Ladybugs to the rescue!

We are committed at the farm to never use chemicals, never ever!  In fact, we are working on getting certified organic and are officially a “farm in transition” at PCO (Pennsylvania Certified Organic), but more on that in a later post.

Anyway… when the top leaves of our cherry trees started to curl last week I took a few off and looked at them.

There was a bit of black dirt under each one.  I put on my reading glasses and didn’t see anything different.  I then used a magnifying glass and each was a very small black bug crawling around.  A quick internet search told me they were black aphids (green aphids tend to attack the plum trees).

So after more searching, I found out Ladybugs love aphids.  So we ordered 4,500 online from Orcon (Organic Control Inc.) and put them in this week.

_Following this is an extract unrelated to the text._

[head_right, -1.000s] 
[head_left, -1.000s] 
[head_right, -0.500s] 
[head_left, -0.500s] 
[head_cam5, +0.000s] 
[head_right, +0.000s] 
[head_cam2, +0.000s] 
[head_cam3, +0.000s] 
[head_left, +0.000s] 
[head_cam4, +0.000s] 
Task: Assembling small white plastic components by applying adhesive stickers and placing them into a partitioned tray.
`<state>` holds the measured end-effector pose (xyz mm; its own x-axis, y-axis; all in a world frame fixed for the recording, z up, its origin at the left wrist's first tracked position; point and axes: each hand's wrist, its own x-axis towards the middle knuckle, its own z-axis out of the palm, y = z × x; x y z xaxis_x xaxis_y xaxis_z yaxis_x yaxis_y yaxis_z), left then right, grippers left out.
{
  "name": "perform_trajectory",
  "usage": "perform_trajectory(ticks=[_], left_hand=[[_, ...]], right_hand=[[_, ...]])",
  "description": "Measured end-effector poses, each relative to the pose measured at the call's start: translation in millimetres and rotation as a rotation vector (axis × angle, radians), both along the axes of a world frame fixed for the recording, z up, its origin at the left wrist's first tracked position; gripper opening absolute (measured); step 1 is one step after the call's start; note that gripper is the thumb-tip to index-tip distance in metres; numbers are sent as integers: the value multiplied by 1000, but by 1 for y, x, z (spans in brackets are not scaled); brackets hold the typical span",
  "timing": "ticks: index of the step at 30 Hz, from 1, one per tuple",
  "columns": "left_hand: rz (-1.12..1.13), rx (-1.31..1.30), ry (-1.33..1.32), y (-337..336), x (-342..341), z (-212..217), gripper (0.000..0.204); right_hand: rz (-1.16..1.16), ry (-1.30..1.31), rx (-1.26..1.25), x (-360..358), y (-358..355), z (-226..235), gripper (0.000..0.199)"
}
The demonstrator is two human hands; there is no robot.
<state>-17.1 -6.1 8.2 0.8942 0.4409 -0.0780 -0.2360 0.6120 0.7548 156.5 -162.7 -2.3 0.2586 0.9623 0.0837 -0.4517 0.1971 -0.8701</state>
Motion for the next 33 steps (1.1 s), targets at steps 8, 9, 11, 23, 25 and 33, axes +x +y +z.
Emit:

So how do you put them in?

Well, they arrived when Eve’s parents were here and her 90-year-old dad Elden kept asking when they would arrive and how they were packaged.  So when they arrived by U.S. Mail on a lovely warm, sunny morning I showed them to him and asked him if he would like to put them on our cherry trees.  He readily agreed.  We walked out and he poured them by the handfuls on the trees.

He then asked me to read to him what it says on the package.  So I did, telling him:

“Ladybugs prefer to eat aphids and will devour up to 50 a day, but they will also attack scale, mealy bugs, leafhopper, caterpillar eggs, and other soft-bodied pests. They dine only on insects and do not harm vegetation in any way.”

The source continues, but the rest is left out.